**To do:** Restate each of the lines given below, word for word.

━━━ Data shown

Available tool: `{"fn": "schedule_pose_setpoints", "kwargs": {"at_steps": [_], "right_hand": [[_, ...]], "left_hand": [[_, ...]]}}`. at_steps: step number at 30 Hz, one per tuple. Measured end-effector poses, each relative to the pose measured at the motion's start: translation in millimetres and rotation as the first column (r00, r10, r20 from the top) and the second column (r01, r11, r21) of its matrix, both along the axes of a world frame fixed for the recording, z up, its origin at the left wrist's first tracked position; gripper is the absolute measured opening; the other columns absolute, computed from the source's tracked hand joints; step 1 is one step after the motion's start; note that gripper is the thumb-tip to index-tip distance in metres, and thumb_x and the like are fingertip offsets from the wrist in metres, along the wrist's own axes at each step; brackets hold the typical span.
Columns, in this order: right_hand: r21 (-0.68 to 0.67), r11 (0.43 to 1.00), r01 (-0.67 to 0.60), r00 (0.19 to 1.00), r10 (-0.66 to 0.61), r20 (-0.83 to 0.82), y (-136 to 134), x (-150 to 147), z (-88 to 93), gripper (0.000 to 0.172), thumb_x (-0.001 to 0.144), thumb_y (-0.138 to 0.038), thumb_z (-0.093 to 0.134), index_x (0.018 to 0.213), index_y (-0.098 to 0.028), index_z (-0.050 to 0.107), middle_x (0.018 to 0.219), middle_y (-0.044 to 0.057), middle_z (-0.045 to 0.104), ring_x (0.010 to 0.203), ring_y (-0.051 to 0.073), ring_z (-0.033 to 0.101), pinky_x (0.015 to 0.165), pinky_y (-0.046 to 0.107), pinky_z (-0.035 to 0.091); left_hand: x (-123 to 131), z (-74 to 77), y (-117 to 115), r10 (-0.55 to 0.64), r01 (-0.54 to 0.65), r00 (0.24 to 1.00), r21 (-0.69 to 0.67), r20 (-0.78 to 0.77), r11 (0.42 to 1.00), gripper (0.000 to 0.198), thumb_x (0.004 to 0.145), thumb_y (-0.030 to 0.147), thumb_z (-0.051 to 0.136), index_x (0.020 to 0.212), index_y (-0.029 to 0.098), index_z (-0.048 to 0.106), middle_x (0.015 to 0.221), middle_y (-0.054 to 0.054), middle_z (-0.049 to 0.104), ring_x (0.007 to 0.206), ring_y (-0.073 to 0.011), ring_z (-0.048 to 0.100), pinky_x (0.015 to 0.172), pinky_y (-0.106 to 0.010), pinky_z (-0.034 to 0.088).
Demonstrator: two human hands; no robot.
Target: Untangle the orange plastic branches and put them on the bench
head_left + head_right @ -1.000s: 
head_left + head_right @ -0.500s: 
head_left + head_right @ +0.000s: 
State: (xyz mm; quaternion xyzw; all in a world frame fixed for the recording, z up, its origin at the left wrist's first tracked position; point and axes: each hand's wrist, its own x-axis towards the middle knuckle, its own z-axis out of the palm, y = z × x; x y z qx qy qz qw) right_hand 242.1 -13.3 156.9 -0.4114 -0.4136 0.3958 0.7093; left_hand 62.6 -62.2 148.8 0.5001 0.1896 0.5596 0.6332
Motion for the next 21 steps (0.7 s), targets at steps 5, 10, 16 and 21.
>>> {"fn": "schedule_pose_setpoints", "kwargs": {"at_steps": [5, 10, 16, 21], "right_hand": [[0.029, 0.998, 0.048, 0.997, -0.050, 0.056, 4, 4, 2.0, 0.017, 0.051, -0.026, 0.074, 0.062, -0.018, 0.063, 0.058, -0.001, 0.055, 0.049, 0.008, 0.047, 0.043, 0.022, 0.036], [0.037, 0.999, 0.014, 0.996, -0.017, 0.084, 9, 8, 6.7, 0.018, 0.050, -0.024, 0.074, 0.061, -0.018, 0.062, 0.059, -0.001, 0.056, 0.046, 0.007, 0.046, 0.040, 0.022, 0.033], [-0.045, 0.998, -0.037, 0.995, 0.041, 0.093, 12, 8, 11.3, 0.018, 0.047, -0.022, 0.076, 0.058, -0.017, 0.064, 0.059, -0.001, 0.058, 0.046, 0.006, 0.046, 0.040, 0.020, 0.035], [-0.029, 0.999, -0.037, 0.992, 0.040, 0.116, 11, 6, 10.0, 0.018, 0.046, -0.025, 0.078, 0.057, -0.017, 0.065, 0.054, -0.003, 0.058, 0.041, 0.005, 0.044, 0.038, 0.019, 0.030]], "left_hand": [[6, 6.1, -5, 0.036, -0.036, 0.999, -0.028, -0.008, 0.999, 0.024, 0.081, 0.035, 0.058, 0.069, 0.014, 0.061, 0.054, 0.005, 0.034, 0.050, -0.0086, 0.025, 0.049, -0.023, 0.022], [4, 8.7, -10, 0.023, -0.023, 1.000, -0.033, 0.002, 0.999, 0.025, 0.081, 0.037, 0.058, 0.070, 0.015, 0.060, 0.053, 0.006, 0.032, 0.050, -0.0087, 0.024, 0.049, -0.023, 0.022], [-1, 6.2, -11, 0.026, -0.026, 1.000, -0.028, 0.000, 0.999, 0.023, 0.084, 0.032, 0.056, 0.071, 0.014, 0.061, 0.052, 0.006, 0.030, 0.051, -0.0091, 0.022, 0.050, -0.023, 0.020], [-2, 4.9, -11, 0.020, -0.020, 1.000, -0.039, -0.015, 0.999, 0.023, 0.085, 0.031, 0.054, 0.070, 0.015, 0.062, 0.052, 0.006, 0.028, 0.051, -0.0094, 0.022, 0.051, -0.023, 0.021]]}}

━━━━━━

**Task response:**
Available tool: `{"fn": "schedule_pose_setpoints", "kwargs": {"at_steps": [_], "right_hand": [[_, ...]], "left_hand": [[_, ...]]}}`. at_steps: step number at 30 Hz, one per tuple. Measured end-effector poses, each relative to the pose measured at the motion's start: translation in millimetres and rotation as the first column (r00, r10, r20 from the top) and the second column (r01, r11, r21) of its matrix, both along the axes of a world frame fixed for the recording, z up, its origin at the left wrist's first tracked position; gripper is the absolute measured opening; the other columns absolute, computed from the source's tracked hand joints; step 1 is one step after the motion's start; note that gripper is the thumb-tip to index-tip distance in metres, and thumb_x and the like are fingertip offsets from the wrist in metres, along the wrist's own axes at each step; brackets hold the typical span.
Columns, in this order: right_hand: r21 (-0.68 to 0.67), r11 (0.43 to 1.00), r01 (-0.67 to 0.60), r00 (0.19 to 1.00), r10 (-0.66 to 0.61), r20 (-0.83 to 0.82), y (-136 to 134), x (-150 to 147), z (-88 to 93), gripper (0.000 to 0.172), thumb_x (-0.001 to 0.144), thumb_y (-0.138 to 0.038), thumb_z (-0.093 to 0.134), index_x (0.018 to 0.213), index_y (-0.098 to 0.028), index_z (-0.050 to 0.107), middle_x (0.018 to 0.219), middle_y (-0.044 to 0.057), middle_z (-0.045 to 0.104), ring_x (0.010 to 0.203), ring_y (-0.051 to 0.073), ring_z (-0.033 to 0.101), pinky_x (0.015 to 0.165), pinky_y (-0.046 to 0.107), pinky_z (-0.035 to 0.091); left_hand: x (-123 to 131), z (-74 to 77), y (-117 to 115), r10 (-0.55 to 0.64), r01 (-0.54 to 0.65), r00 (0.24 to 1.00), r21 (-0.69 to 0.67), r20 (-0.78 to 0.77), r11 (0.42 to 1.00), gripper (0.000 to 0.198), thumb_x (0.004 to 0.145), thumb_y (-0.030 to 0.147), thumb_z (-0.051 to 0.136), index_x (0.020 to 0.212), index_y (-0.029 to 0.098), index_z (-0.048 to 0.106), middle_x (0.015 to 0.221), middle_y (-0.054 to 0.054), middle_z (-0.049 to 0.104), ring_x (0.007 to 0.206), ring_y (-0.073 to 0.011), ring_z (-0.048 to 0.100), pinky_x (0.015 to 0.172), pinky_y (-0.106 to 0.010), pinky_z (-0.034 to 0.088).
Demonstrator: two human hands; no robot.
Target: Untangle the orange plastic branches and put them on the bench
head_left + head_right @ -1.000s: 
head_left + head_right @ -0.500s: 
head_left + head_right @ +0.000s: 
State: (xyz mm; quaternion xyzw; all in a world frame fixed for the recording, z up, its origin at the left wrist's first tracked position; point and axes: each hand's wrist, its own x-axis towards the middle knuckle, its own z-axis out of the palm, y = z × x; x y z qx qy qz qw) right_hand 242.1 -13.3 156.9 -0.4114 -0.4136 0.3958 0.7093; left_hand 62.6 -62.2 148.8 0.5001 0.1896 0.5596 0.6332
Motion for the next 21 steps (0.7 s), targets at steps 5, 10, 16 and 21.
>>> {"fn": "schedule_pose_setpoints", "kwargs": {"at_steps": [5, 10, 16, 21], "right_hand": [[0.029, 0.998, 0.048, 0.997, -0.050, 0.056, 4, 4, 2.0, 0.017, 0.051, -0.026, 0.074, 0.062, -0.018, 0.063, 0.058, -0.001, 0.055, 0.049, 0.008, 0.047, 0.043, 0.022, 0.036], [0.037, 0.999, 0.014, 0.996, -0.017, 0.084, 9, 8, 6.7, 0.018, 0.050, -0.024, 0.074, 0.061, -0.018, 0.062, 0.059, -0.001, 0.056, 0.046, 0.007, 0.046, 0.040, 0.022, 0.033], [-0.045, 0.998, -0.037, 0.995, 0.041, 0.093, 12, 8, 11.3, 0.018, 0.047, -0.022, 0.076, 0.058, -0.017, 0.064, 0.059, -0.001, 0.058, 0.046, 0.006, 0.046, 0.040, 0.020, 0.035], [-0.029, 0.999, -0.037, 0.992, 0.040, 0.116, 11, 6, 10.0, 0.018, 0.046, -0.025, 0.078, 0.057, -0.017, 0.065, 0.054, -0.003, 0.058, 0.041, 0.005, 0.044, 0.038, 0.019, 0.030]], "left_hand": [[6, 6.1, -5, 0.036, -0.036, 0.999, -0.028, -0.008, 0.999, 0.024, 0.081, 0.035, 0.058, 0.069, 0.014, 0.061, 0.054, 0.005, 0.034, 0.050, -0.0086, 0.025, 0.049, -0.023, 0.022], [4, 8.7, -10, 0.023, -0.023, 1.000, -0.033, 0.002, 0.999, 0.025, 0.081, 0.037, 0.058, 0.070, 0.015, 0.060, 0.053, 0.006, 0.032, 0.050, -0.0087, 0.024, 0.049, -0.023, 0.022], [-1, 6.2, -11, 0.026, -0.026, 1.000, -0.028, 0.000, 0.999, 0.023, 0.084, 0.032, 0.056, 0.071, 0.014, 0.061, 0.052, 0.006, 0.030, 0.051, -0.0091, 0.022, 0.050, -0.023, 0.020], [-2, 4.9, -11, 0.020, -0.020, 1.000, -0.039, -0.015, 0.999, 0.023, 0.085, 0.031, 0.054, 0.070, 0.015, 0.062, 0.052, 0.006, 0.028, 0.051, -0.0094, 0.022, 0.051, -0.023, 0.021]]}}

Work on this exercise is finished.